EXERCISE DESCRIPTION -> For the records shown below, return an exact copy that excludes the pictures.

Items from a dataset
========================================

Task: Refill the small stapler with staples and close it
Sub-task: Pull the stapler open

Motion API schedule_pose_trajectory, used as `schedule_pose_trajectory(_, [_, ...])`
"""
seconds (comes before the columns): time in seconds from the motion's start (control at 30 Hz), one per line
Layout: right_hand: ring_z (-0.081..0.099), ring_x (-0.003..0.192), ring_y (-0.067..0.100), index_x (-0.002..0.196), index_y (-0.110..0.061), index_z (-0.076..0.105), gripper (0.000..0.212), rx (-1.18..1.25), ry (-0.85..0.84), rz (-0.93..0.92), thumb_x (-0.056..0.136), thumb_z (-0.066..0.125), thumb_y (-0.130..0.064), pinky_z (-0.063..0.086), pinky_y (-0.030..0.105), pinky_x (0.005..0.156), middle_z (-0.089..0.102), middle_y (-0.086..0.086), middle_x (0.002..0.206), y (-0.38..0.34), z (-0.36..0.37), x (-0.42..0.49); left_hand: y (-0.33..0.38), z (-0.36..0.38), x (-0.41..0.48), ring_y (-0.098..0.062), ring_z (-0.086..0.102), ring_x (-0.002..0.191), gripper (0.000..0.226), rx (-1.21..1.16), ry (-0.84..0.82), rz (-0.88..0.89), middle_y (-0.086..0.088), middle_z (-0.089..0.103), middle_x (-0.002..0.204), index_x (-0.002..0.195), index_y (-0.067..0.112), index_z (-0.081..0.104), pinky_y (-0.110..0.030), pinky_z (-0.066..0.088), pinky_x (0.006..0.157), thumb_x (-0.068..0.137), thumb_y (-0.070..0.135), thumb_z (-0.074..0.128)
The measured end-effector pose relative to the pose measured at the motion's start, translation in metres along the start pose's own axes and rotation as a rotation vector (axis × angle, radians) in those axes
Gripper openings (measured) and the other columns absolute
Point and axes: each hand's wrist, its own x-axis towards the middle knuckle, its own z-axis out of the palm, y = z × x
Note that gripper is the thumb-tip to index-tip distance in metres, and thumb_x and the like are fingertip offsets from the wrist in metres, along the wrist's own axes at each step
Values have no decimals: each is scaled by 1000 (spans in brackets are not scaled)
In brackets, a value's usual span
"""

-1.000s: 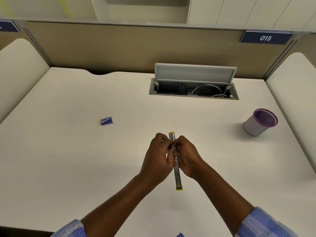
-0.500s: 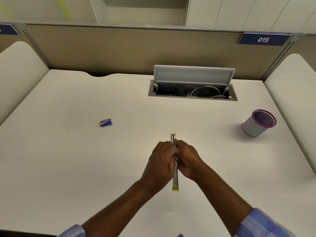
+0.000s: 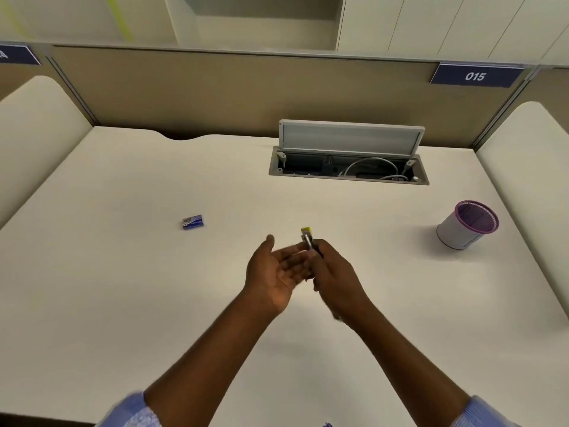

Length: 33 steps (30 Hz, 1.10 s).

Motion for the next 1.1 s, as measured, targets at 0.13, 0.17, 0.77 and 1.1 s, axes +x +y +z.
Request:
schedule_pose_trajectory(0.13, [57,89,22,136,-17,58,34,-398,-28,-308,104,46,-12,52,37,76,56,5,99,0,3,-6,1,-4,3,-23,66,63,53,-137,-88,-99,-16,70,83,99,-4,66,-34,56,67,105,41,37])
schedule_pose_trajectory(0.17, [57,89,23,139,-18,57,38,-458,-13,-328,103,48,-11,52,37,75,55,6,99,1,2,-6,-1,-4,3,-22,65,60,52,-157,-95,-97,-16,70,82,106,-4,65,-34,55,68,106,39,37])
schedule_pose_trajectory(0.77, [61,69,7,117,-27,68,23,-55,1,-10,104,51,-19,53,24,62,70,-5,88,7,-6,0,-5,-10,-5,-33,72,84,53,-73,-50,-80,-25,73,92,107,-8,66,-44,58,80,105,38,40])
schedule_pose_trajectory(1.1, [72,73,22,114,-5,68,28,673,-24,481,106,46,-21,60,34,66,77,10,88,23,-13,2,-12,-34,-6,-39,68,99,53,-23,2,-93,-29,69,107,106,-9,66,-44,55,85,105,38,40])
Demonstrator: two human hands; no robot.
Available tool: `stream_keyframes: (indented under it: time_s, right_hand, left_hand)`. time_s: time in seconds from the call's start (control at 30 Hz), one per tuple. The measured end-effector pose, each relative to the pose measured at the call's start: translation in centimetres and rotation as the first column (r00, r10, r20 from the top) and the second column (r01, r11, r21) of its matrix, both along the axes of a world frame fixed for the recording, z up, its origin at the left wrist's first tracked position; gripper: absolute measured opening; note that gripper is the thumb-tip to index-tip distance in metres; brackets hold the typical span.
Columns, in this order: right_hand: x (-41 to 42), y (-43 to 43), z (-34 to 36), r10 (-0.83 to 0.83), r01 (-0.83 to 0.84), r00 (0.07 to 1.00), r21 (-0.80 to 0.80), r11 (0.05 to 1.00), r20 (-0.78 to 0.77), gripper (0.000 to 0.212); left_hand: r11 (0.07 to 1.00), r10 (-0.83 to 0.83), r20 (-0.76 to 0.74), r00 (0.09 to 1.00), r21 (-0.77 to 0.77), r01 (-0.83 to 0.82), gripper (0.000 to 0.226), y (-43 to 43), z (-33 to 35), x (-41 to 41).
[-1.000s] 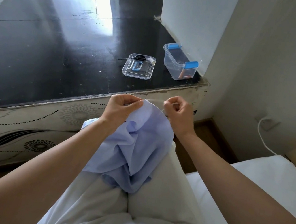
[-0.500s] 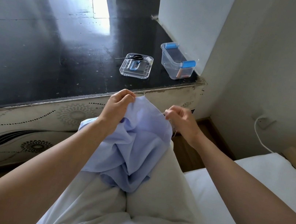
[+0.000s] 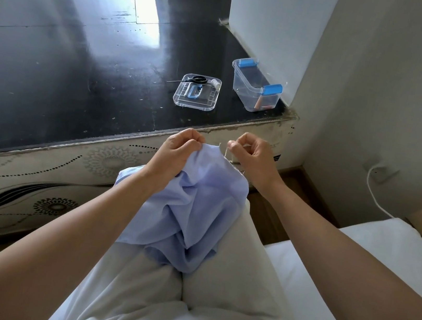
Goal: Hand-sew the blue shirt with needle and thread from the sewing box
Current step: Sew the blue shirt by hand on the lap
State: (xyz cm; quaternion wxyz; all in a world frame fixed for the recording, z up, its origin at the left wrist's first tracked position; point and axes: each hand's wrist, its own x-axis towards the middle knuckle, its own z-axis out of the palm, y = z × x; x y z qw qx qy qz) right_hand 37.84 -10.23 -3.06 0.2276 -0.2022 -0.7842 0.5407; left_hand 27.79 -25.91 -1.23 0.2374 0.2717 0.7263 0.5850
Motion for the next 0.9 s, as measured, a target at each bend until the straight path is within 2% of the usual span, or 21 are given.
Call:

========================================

ANSWER TO THE EXERCISE ->
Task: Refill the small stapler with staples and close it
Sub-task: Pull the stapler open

Motion API schedule_pose_trajectory, used as `schedule_pose_trajectory(_, [_, ...])`
"""
seconds (comes before the columns): time in seconds from the motion's start (control at 30 Hz), one per line
Layout: right_hand: ring_z (-0.081..0.099), ring_x (-0.003..0.192), ring_y (-0.067..0.100), index_x (-0.002..0.196), index_y (-0.110..0.061), index_z (-0.076..0.105), gripper (0.000..0.212), rx (-1.18..1.25), ry (-0.85..0.84), rz (-0.93..0.92), thumb_x (-0.056..0.136), thumb_z (-0.066..0.125), thumb_y (-0.130..0.064), pinky_z (-0.063..0.086), pinky_y (-0.030..0.105), pinky_x (0.005..0.156), middle_z (-0.089..0.102), middle_y (-0.086..0.086), middle_x (0.002..0.206), y (-0.38..0.34), z (-0.36..0.37), x (-0.42..0.49); left_hand: y (-0.33..0.38), z (-0.36..0.38), x (-0.41..0.48), ring_y (-0.098..0.062), ring_z (-0.086..0.102), ring_x (-0.002..0.191), gripper (0.000..0.226), rx (-1.21..1.16), ry (-0.84..0.82), rz (-0.88..0.89), middle_y (-0.086..0.088), middle_z (-0.089..0.103), middle_x (-0.002..0.204), index_x (-0.002..0.195), index_y (-0.067..0.112), index_z (-0.081..0.104), pinky_y (-0.110..0.030), pinky_z (-0.066..0.088), pinky_x (0.006..0.157), thumb_x (-0.068..0.137), thumb_y (-0.070..0.135), thumb_z (-0.074..0.128)
The measured end-effector pose relative to the pose measured at the motion's start, translation in metres along the start pose's own axes and rotation as a rotation vector (axis × angle, radians) in those axes
Gripper openings (measured) and the other columns absolute
Point and axes: each hand's wrist, its own x-axis towards the middle knuckle, its own z-axis out of the palm, y = z × x
Note that gripper is the thumb-tip to index-tip distance in metres, and thumb_x and the like are fingertip offsets from the wrist in metres, along the wrist's own axes at each step
Values have no decimals: each is scaled by 1000 (spans in brackets are not scaled)
In brackets, a value's usual span
"""

-1.000s: 
-0.500s: 
+0.000s: 

Length: 33 steps (30 Hz, 1.10 s).

Motion for the next 1.1 s, as measured, targets at 0.13, 0.17, 0.77 and 1.1 s, axes +x +y +z.
Request:
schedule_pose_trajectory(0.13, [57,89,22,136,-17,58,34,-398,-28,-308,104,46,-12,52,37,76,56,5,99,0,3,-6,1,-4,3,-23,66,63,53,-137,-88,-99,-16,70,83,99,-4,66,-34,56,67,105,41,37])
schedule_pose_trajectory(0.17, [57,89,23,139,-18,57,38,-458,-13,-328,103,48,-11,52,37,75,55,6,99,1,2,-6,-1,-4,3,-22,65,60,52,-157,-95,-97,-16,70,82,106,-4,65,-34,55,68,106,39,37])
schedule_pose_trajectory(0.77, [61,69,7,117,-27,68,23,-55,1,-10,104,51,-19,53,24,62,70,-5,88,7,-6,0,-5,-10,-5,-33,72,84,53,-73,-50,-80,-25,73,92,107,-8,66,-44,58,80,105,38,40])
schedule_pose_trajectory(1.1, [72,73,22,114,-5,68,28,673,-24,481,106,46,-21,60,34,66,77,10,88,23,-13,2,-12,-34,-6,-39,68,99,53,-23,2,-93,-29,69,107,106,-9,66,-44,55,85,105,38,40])
Demonstrator: two human hands; no robot.
Available tool: `stream_keyframes: (indented under it: time_s, right_hand, left_hand)`. time_s: time in seconds from the call's start (control at 30 Hz), one per tuple. The measured end-effector pose, each relative to the pose measured at the call's start: translation in centimetres and rotation as the first column (r00, r10, r20 from the top) and the second column (r01, r11, r21) of its matrix, both along the axes of a world frame fixed for the recording, z up, its origin at the left wrist's first tracked position; gripper: absolute measured opening; note that gripper is the thumb-tip to index-tip distance in metres; brackets hold the typical span.
Columns, in this order: right_hand: x (-41 to 42), y (-43 to 43), z (-34 to 36), r10 (-0.83 to 0.83), r01 (-0.83 to 0.84), r00 (0.07 to 1.00), r21 (-0.80 to 0.80), r11 (0.05 to 1.00), r20 (-0.78 to 0.77), gripper (0.000 to 0.212); left_hand: r11 (0.07 to 1.00), r10 (-0.83 to 0.83), r20 (-0.76 to 0.74), r00 (0.09 to 1.00), r21 (-0.77 to 0.77), r01 (-0.83 to 0.82), gripper (0.000 to 0.226), y (-43 to 43), z (-33 to 35), x (-41 to 41).
[-1.000s] 
[-0.500s] 
[+0.000s] 
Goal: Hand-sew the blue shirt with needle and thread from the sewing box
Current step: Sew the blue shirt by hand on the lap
State: (xyz cm; quaternion wxyz; all in a world frame fixed for the recording, z up, its origin at the left wrist's first tracked position; point and axes: each hand's wrist, its own x-axis towards the middle knuckle, its own z-axis out of the palm, y = z × x; x y z qw qx qy qz) right_hand 37.84 -10.23 -3.06 0.2276 -0.2022 -0.7842 0.5407; left_hand 27.79 -25.91 -1.23 0.2374 0.2717 0.7263 0.5850
Motion for the next 0.9 s, as measured, a target at each bend until the straight path is within 2% of the usual span, or 21 are given.
Call:

The output is finished and nothing more is needed.